Wer den internen Link nicht angeklickt hat, sei geschrieben, dass unser geschätzter Kollege Wolfgang seine Rezension mit einer Frage einleitete: »Wer hat denn nun die erste Jazz Rock-Scheibe veröffentlicht???«
Er lässt die Frage offen im Raum stehen. Genau so fühlt man sich auch bei dem zweiten Album des ehemaligen Miles Davis-Drummers, denn mit Jazz Rock hat "Spring" nichts gemein.
Zur Zeit der Aufnahme-Sessions gerade 19 Jahre alt, hatte er mit "Life Time" (1964) bereits sein Debüt bei Blue Note im Kasten.
Im Unterschied zum Erstling ist der Saxofonist Wayne Shorter neu an Bord, obwohl der Schlagzeuger und der Saxofonist schon auf eine gemeinsame Tätigkeit bei Davis zurück blicken konnten.
Alle fünf Songs wurden von Williams geschrieben.

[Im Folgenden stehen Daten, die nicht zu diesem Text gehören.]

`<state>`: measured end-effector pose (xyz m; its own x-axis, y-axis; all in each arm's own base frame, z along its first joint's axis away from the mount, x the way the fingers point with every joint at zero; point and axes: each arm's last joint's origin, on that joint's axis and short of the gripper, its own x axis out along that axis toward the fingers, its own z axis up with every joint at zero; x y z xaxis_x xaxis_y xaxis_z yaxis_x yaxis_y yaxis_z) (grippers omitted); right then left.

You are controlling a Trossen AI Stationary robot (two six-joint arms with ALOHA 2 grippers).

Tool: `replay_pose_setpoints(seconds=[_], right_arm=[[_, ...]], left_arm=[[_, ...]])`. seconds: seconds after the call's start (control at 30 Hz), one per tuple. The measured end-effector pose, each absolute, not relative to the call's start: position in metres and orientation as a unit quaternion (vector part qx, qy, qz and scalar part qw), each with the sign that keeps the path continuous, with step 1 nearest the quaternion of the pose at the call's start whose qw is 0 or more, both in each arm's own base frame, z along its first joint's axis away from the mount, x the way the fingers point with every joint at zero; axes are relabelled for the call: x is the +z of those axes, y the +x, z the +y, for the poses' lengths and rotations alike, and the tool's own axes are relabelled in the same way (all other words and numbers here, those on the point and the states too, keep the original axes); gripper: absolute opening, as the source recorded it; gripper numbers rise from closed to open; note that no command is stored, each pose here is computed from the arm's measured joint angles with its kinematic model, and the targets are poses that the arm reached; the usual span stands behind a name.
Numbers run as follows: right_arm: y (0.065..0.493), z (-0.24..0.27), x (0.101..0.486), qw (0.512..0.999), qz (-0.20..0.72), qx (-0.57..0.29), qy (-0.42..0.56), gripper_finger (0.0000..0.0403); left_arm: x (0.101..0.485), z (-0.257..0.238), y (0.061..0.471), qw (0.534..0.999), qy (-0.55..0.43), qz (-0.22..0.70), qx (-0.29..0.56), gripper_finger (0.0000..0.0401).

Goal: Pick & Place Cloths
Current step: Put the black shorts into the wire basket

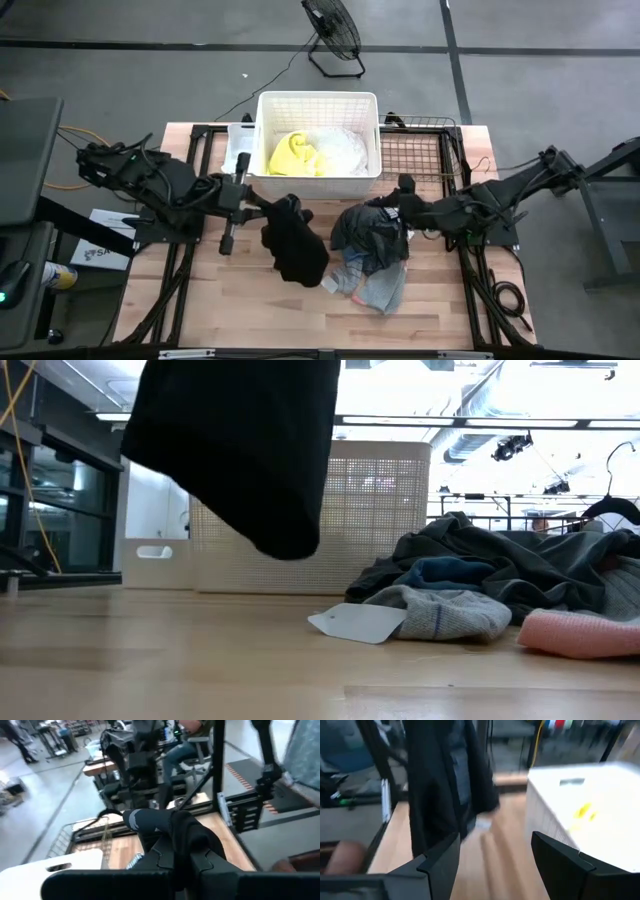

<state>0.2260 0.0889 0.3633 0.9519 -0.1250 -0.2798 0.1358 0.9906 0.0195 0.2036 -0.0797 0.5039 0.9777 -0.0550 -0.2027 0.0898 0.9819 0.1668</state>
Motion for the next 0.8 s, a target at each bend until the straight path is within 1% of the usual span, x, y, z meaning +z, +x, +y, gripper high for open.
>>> replay_pose_setpoints(seconds=[0.1,0.23,0.37,0.57,0.7,0.8], right_arm=[[0.231,0.100,0.369,0.992,0.097,-0.074,-0.037,0.0238],[0.246,0.113,0.370,0.994,0.053,-0.051,-0.085,0.0238],[0.265,0.120,0.361,0.993,0.040,-0.032,-0.104,0.0238],[0.288,0.123,0.350,0.989,0.021,-0.046,-0.141,0.0238],[0.296,0.126,0.347,0.988,0.004,-0.048,-0.145,0.0238],[0.298,0.126,0.346,0.989,-0.003,-0.031,-0.142,0.0238]], left_arm=[[0.506,-0.081,0.207,0.992,0.091,0.084,-0.034,0.0001],[0.506,-0.082,0.210,0.990,0.110,0.082,-0.035,0.0001],[0.505,-0.083,0.213,0.990,0.112,0.079,-0.031,0.0001],[0.506,-0.083,0.212,0.989,0.121,0.076,-0.027,0.0001],[0.506,-0.083,0.212,0.989,0.121,0.078,-0.027,0.0001],[0.505,-0.083,0.212,0.989,0.123,0.083,-0.028,0.0001]])
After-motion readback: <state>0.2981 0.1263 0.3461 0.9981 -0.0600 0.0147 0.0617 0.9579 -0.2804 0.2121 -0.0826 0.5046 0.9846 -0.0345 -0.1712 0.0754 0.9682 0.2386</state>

Der erste Track ist eine gigantische Ton-Collage der beiden Ausnahme-Saxofonisten Shorter sowie Sam Rivers.
Herbie Hancock ist auf diesem Stück nicht vertreten. Williams herausragendes und besonderes Spiel an den Drums wird bereits in den ersten acht Minuten, denen er den Titel "Extras" gegeben hat, mehr als deutlich. Die Variationen des Tempos und die Behandlung der Becken sowie Felle mit den Jazzbesen ist beeindruckend. In diesem Track gibt es ein Solo-Intermezzo des jungen Drummers, begleitet von Peacock am Kontrabass.
Rivers als auch Shorter, die Haupt-Akteure im Opener, spielen nicht viel gemeinsam. Shorter hört man im rechten Kanal und Rivers entsprechend im linken.
Ein konkretes Song-Thema existiert nicht.
Shorters Solo, immer in Begleitung von Peacock sowie Williams, entnimmt man eine gewisse Melodik, auch wenn, sowohl sein, als auch Rivers' Spiel nichts für schwache Nerven ist.
Kontrabassist Peacock übernimmt den nächsten Solo-Part und er legt einen feinen Groove hin. Fließend ist der Übergang zu Rivers' Solo. Er hat einen wesentlich barscheren Saxofon-Gestus drauf und in seinem treibenden Spiel geht er an die Grenzen der höchsten Töne. Die beiden Holz-Bläser fordern die gesamte Aufmerksamkeit des Hörers ein, sodass man schon hier weitere Durchläufe braucht, um Williams' genialem Drumming Herr zu werden. "Extras" beendet er ganz alleine, sodass eine gelungene Überleitung zu "Echo" entsteht.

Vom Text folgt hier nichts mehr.